CHILD SUPPORT CAN CONTINUE PAST AGE 18
Child Support may continue past the age of majority pursuant to A.R.S. §25-320(E), if there is a court finding that the child/children are incapable of being self-supporting. In the recent case of Pope v. Pope, 1CA-CV10-0388, The Court of Appeals, for the first time, conducted a detailed analysis of the meaning behind A.R.S. §25-320(E) pertaining to the term “severely” disabled. The Court of Appeals held that the term “severely, mentally, or physically disabled” meant that the children were incapable of living independently or being self-supporting due to the disability.
In Pope the parties divorced in 2011, with twins who were 11 at the time of dissolution that had mild cerebral palsy, developmental delays, ADD, anxiety disorder, and nonverbal learning disorder. There was no determination by the trial court as to whether or not child support should continue past the age of majority.

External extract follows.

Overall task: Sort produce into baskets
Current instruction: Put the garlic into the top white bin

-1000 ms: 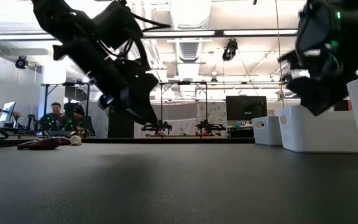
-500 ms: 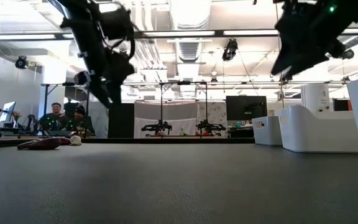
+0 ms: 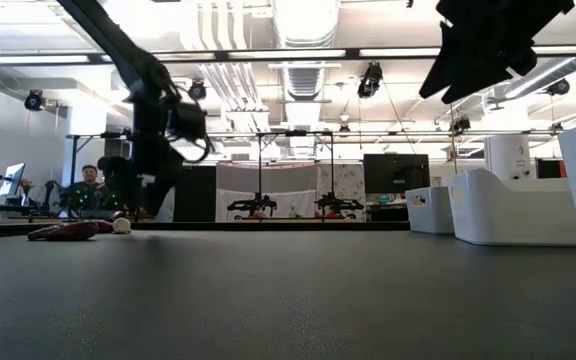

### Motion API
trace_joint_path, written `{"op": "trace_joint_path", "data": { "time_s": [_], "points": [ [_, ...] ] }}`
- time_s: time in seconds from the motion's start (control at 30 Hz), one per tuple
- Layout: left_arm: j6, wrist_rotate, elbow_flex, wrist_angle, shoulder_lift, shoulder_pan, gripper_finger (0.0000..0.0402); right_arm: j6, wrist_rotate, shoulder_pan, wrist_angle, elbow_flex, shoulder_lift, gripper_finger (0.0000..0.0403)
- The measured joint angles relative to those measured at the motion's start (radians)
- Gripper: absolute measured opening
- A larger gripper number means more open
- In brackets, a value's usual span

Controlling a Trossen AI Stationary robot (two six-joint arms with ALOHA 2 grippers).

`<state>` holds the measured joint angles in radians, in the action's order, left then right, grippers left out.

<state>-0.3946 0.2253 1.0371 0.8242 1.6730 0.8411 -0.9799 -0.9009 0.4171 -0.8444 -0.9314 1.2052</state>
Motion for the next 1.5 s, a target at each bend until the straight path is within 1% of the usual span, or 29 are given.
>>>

The Pope court further found that the test was not how their disability was classified technically, but rather the ability to live independently. The Court of Appeals relied on a vocational evaluation of the children as well as the children’s doctors’ testimony. Though the children were able to care for themselves, such as feeding and grooming they were not employable at a level above poverty level. The Court therefore upheld the trial court in ruling the children were disabled under the statute, sufficient for support to continue.
Of note, the Court did however order that the children meet with the vocational evaluator and enroll in a job placement program, noting that a future modification was possible if the children obtained sufficient employment.